The Jeremy Kyle Show (ITV1 every weekday morning…forever) was in 2007 described by a district Judge in Manchester as a “human form of bear baiting”. The continuing success of the programme is as extraordinary as it is depressing. In this execrable show, we have the messed up lives of real people put on a stage for a pantomime.

Superficially, the raison d’etre of our hero (let’s call him Jezza) and his show, is to help people put their houses in order (so to speak), perhaps advise people who would be going through similar crises in how to deal with them in a dignified manner.

If that is the case then the fact the show has been running for seven years would mean it has been a miserable failure in that mission as due to the fact that they keep on finding fodder to appear on it. Nobody appears to be listening to Jeremy’s message.

In October 2010, Jezza, along with George Osborne chaired a fringe meeting at the Conservative Party conference called Getting Britain Back To Work.

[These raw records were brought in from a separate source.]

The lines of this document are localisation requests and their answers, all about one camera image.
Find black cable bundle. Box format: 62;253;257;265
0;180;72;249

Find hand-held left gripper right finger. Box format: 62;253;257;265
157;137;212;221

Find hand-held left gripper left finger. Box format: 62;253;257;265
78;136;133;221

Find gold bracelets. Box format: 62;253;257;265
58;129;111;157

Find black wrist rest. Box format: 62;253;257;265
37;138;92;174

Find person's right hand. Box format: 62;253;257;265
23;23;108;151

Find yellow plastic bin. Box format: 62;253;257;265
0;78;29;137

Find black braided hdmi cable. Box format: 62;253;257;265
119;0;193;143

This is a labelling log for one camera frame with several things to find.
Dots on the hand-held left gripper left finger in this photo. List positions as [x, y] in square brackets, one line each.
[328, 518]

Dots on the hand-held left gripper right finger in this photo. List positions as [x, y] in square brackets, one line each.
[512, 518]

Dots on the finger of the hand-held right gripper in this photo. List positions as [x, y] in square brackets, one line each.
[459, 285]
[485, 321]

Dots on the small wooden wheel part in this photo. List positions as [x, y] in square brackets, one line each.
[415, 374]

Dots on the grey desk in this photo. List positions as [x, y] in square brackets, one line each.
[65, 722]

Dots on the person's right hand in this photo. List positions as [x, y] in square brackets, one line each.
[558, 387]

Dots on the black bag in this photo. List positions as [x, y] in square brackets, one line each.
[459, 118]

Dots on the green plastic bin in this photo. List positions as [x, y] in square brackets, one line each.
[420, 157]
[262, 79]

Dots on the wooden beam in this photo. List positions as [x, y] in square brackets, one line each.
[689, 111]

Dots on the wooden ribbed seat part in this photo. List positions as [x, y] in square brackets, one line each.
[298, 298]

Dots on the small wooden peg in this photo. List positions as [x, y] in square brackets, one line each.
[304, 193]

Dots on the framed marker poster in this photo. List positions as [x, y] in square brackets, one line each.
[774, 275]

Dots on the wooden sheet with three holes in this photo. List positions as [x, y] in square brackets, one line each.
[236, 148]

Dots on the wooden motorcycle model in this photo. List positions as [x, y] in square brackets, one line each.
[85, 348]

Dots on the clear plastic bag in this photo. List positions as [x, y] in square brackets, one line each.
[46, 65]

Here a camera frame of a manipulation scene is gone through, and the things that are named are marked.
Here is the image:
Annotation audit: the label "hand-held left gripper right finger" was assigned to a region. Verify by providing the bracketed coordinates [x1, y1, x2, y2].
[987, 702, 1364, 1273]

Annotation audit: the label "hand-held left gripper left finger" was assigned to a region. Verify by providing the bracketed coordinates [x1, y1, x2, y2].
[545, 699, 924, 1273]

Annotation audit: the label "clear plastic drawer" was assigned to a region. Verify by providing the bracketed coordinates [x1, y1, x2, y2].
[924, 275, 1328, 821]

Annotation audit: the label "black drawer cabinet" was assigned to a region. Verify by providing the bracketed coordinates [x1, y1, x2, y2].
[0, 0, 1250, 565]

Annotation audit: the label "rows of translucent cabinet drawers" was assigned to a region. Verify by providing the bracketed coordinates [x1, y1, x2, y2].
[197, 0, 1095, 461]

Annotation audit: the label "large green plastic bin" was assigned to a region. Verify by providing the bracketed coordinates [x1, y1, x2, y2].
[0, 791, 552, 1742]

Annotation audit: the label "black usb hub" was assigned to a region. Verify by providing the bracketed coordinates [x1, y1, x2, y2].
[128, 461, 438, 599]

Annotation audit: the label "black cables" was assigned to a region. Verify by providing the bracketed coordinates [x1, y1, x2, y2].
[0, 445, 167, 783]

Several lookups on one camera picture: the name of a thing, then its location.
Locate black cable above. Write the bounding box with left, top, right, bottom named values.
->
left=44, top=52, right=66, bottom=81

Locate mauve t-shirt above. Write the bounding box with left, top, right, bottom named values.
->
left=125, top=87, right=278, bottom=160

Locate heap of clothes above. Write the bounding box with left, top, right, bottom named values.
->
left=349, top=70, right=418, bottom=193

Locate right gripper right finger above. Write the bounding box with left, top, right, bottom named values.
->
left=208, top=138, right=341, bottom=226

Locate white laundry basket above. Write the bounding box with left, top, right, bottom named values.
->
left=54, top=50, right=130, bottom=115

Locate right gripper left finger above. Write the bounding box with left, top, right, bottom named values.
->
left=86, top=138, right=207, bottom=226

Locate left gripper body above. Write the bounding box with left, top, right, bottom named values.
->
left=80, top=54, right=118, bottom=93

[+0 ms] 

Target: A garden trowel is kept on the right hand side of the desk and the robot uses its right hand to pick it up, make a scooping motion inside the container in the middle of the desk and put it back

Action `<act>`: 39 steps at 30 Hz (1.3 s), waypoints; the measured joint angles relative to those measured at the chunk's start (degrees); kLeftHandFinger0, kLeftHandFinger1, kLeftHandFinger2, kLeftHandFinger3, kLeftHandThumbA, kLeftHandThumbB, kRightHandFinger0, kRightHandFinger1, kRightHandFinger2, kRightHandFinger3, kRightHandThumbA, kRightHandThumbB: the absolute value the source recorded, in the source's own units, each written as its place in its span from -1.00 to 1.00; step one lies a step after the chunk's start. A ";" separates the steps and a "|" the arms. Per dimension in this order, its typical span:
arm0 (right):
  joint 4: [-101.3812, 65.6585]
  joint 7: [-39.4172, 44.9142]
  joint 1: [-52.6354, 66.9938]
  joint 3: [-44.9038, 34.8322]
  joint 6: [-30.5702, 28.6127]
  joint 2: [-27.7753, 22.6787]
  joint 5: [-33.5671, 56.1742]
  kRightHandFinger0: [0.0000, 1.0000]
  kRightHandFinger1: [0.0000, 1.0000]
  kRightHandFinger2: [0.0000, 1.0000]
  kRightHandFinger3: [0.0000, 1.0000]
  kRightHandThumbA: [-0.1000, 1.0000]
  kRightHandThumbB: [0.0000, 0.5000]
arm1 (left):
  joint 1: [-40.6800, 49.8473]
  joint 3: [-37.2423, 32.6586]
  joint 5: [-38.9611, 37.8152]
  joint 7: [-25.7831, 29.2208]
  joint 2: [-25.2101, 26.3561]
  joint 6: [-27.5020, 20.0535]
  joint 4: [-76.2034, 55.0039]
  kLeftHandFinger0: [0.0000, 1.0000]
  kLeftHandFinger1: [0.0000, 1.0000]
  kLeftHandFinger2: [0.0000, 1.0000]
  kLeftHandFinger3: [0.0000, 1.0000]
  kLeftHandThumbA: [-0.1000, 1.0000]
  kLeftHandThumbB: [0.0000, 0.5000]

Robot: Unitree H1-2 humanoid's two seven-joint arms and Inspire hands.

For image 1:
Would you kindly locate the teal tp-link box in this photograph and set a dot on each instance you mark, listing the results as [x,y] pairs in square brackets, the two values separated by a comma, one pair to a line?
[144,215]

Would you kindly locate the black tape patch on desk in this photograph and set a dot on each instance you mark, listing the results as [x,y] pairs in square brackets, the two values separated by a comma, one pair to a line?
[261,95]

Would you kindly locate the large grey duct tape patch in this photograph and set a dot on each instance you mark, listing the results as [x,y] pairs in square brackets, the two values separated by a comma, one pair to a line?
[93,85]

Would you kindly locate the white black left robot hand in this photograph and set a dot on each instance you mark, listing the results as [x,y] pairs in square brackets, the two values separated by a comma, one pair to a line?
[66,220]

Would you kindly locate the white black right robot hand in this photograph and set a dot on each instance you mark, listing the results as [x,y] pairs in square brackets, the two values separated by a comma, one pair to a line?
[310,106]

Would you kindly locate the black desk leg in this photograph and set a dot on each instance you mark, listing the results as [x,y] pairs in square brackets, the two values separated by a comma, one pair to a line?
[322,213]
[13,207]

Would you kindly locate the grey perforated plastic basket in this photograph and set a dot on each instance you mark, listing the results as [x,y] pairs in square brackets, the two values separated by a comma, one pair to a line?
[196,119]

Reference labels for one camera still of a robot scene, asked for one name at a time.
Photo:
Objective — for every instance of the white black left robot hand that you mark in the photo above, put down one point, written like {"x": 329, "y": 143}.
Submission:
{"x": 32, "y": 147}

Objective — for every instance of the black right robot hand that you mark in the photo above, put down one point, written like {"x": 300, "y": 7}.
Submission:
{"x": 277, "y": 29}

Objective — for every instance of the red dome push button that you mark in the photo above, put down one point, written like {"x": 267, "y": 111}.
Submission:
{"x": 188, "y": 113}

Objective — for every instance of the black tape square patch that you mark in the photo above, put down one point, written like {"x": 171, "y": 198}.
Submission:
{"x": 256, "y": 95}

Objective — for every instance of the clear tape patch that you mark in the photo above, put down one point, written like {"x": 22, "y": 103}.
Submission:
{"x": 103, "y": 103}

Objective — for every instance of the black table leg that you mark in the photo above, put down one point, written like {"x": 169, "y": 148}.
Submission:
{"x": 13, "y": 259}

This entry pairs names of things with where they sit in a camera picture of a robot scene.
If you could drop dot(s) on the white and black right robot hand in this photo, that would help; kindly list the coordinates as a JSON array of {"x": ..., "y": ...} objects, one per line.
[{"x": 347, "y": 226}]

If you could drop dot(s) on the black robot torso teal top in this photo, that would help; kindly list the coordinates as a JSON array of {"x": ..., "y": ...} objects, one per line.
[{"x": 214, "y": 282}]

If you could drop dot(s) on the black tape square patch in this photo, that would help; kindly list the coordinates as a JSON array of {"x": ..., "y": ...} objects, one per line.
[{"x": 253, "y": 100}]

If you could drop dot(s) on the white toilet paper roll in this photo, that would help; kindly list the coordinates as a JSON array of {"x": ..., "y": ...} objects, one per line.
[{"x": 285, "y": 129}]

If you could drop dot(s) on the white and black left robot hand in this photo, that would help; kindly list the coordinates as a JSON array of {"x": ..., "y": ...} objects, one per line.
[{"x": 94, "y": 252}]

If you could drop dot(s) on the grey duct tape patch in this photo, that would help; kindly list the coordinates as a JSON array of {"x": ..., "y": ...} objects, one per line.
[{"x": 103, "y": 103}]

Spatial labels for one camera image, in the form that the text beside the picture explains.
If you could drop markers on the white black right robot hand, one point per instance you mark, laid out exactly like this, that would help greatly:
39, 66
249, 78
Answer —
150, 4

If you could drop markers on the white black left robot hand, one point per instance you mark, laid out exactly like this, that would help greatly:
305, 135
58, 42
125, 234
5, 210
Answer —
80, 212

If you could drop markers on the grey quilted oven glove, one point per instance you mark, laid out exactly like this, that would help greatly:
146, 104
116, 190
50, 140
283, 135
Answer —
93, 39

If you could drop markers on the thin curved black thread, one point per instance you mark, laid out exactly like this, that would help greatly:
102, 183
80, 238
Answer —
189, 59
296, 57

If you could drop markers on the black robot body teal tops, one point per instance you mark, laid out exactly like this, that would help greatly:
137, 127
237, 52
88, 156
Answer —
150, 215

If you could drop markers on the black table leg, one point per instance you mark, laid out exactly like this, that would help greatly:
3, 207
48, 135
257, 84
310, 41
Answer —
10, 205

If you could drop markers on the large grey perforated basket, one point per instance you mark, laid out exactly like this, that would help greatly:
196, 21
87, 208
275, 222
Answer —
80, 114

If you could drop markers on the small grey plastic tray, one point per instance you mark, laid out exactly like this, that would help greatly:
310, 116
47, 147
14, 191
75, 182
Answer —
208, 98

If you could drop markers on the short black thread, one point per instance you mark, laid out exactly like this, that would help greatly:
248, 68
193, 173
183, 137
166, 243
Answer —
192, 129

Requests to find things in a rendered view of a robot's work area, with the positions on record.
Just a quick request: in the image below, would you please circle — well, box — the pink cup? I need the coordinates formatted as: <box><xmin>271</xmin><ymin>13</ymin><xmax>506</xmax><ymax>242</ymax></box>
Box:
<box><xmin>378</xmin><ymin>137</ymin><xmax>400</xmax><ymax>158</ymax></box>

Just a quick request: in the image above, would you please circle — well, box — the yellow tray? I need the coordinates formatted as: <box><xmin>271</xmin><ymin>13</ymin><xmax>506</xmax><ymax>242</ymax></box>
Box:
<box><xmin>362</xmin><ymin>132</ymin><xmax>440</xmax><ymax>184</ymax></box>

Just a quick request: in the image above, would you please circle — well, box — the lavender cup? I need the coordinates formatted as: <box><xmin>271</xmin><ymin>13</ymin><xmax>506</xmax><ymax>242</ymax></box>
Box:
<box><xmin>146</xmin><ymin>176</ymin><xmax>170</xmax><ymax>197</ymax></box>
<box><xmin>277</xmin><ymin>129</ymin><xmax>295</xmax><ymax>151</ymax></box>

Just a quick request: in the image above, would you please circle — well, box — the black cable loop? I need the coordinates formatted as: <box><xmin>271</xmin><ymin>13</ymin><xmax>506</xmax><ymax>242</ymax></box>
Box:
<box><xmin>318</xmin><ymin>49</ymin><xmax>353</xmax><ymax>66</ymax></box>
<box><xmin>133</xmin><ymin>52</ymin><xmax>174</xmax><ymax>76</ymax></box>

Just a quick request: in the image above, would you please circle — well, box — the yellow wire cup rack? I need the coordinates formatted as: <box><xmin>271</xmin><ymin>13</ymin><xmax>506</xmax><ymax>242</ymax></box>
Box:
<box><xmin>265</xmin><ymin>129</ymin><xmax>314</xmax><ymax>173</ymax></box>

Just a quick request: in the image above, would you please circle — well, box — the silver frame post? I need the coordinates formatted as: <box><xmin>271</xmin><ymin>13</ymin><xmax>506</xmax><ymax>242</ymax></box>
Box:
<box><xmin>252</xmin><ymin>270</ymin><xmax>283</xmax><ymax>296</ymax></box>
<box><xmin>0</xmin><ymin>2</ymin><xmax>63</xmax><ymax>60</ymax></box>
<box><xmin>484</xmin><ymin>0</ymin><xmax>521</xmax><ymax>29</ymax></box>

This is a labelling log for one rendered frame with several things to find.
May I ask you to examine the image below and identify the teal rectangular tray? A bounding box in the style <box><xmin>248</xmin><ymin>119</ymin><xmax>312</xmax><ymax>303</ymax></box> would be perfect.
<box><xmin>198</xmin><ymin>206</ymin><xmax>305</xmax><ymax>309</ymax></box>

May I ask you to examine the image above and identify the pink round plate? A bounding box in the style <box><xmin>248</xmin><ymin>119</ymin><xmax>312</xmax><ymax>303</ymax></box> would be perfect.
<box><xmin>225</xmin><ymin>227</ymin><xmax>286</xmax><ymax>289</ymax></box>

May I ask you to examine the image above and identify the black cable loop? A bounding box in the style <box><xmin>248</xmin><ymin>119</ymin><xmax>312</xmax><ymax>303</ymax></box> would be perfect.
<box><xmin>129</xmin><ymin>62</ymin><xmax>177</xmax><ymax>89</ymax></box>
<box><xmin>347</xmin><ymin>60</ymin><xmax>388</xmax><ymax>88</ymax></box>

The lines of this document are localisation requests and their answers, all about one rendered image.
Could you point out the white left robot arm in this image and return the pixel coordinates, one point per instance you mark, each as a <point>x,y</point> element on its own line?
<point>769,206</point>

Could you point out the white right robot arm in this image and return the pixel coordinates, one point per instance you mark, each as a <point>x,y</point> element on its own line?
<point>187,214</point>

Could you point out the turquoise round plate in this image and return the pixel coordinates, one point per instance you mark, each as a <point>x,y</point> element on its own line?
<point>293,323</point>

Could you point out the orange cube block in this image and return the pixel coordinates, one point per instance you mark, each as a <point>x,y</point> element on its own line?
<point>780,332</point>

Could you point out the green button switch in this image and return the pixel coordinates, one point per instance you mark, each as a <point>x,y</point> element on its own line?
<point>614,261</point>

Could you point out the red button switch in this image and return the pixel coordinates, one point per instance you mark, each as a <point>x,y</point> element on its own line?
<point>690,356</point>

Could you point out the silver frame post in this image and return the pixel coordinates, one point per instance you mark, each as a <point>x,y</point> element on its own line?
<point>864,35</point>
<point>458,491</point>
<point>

I can’t think of a better incentive to find a job, any job, than the thought of sitting in the house watching this garbage.

On Friday (10th October) we had a love triangle. Jezza would prowl and scowl around the stage, asking questions with the aggression of a particularly robust detective. The audience would be sitting there, ostensibly on the moral high-ground whilst cheering and booing like they were at a Punch & Judy show. The two men were squabbling on the sofa’s while the woman was on a screen behind them, occasionally contributing to what could be very loosely described as the debate.

Jezza would sporadically tell the woman (whom he described as the mans’ bird, because he’s real) to be quiet, he could just as easily have arranged for her mic to be turned off, better still perhaps, arrange for the mic, camera’s and have the whole plug pulled on this diabolical excuse of a television programme.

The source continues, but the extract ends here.